Тут моя «слава» ничего не значит. Но
В сию минуту я счастлив.
(за корректурой, 9 октября 1913)
* * *
9 октября 1913
«В эти дни позора, когда весь культурный мир с таким презрением следит за той вакханалией гнусности, которую патриоты проделывают...
(дело † Ющинского)
но когда они влачат имя русское по самым мрачным низинам, есть другая Россия, Россия великих страстотерпцев, славных художников и самоотверженных героев».
Ну, конечно, подписано
С. Любош.
(Сразу в «Речи» и «Современном Слове» — вырезка
* * *
9 октября
Русские вовсе уж не так негражданственны, как хочется (и мне) многим думать.
Меня поражали, и я залюбовывался толками «о мире сем» на дороге, в вагоне, в «общественных санях» (зимой) чуек, зипунов, армяков и баб «в платочке» или в самой невзыскательной шляпке. Толки эти необыкновенно живы, энергичны, зорки и часто умны.
Но вот что надо заметить и чем «граждане наверху» будут в высшей степени смущены:
Почти все толки сводятся к жалобе на «нерадения начальства», «распущенность начальства», «халя-валя» начальства. Тех жалоб, которые обыкновенно слышатся в журналах и газетах, в беллетристике и «гражданских стихах», что «начальство жить не дает», «от начальства тесно», «начальство обижает», я за тридцать лет ни одного раза не слышал. Ни одной «некрасовской жалобы» и «щедринской насмешки» я в народе не слышал и поэтому с особенной твердостью говорю, что это — одна «литература», «честь и слава писателю» без всякого дела.
Не забуду восклицания:
— В Америке за это сейчас штраф!!! (дамские булавки с выколом глаз). У нас НЕ СМОТРЯТ!!!
Вечные жалобы: «Нет досмотра», «начальство не строго», «многое спускает».

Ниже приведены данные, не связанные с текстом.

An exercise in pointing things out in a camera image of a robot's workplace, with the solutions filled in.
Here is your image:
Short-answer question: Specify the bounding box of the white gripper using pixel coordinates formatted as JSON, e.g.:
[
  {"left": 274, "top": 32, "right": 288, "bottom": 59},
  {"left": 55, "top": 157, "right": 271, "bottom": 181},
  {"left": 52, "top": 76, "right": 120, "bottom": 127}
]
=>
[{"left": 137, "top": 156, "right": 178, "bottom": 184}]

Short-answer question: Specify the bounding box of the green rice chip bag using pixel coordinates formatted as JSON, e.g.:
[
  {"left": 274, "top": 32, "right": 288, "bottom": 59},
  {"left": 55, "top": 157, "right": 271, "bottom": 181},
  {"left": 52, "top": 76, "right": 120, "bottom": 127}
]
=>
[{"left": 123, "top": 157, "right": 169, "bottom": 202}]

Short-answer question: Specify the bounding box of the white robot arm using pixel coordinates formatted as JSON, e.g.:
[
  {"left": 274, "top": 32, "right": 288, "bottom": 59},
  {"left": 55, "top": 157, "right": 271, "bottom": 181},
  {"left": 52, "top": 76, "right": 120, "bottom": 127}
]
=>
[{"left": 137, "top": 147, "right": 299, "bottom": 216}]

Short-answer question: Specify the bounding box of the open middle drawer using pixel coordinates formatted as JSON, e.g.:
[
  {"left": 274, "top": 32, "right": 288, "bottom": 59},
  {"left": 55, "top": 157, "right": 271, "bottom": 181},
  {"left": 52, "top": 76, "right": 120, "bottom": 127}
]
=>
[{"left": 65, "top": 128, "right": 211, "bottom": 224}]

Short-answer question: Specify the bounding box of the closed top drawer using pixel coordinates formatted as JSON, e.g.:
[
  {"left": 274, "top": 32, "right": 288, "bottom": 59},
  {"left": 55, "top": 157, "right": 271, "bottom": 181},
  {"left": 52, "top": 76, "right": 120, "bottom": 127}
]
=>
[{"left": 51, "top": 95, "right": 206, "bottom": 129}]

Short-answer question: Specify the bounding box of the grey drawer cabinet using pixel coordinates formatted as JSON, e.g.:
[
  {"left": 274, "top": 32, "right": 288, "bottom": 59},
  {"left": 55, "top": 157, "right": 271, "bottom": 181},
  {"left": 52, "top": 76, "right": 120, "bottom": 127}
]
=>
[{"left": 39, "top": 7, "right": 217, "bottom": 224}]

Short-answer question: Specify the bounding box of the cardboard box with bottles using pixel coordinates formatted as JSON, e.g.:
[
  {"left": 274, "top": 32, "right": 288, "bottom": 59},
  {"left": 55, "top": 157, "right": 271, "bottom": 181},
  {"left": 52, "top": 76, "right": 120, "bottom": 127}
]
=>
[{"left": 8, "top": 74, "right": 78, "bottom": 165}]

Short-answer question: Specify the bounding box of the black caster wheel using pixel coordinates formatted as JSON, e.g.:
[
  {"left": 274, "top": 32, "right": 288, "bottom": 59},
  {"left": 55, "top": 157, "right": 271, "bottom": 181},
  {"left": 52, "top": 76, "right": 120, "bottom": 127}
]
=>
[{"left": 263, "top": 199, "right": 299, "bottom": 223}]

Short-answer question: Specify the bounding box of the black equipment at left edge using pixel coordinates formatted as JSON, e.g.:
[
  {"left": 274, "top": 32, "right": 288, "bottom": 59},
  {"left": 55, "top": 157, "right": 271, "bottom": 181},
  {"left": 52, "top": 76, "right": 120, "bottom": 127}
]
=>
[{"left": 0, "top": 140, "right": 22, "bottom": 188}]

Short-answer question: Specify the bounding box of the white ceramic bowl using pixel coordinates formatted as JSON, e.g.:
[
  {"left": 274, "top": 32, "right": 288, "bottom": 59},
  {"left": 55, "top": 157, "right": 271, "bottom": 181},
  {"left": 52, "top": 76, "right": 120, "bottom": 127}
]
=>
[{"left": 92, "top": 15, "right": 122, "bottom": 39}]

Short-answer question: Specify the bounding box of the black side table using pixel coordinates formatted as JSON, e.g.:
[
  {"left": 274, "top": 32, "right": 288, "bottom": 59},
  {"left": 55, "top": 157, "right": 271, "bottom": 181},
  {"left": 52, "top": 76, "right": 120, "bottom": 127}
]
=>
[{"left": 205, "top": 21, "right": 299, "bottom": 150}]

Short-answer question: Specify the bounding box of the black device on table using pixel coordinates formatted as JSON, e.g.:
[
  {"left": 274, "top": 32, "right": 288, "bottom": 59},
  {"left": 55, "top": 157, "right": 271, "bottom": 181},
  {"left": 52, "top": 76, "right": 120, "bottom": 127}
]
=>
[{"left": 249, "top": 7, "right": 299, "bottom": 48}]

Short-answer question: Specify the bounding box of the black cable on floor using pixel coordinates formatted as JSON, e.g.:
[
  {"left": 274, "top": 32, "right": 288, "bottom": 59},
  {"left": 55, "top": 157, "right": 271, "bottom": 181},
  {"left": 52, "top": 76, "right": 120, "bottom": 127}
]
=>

Но оставляю темы и перехожу к характеру.
Когда я слушаю эти деятельные суждения, мне всегда брезжатся в этих чуйках не только «граждане», но превосходные «общинники» и в глубине глубин даже «республиканцы» (разумеется, — с Царем). Я не так выразил свою мысль: мне представляются эти «политики в народе», эти «общинники», превосходною древнею, почти эллинскою, «полицейскою республикой». Ведь Платон наименовал свою «Республику» — Политиею, т.е. Полициею, и «полиция» у афинского философа в его мечте действительно какое-то «чудище обло, стоглазо и лаяй». Строгости у Платона — умопомрачительные, и, напр., даже женскую любовь он сводит к необходимому его «полиции» деторождению, без всяких разговоров. Вообще там грех чудовищен. Мы, русские, — слабее и добрее. Перехожу к «нам».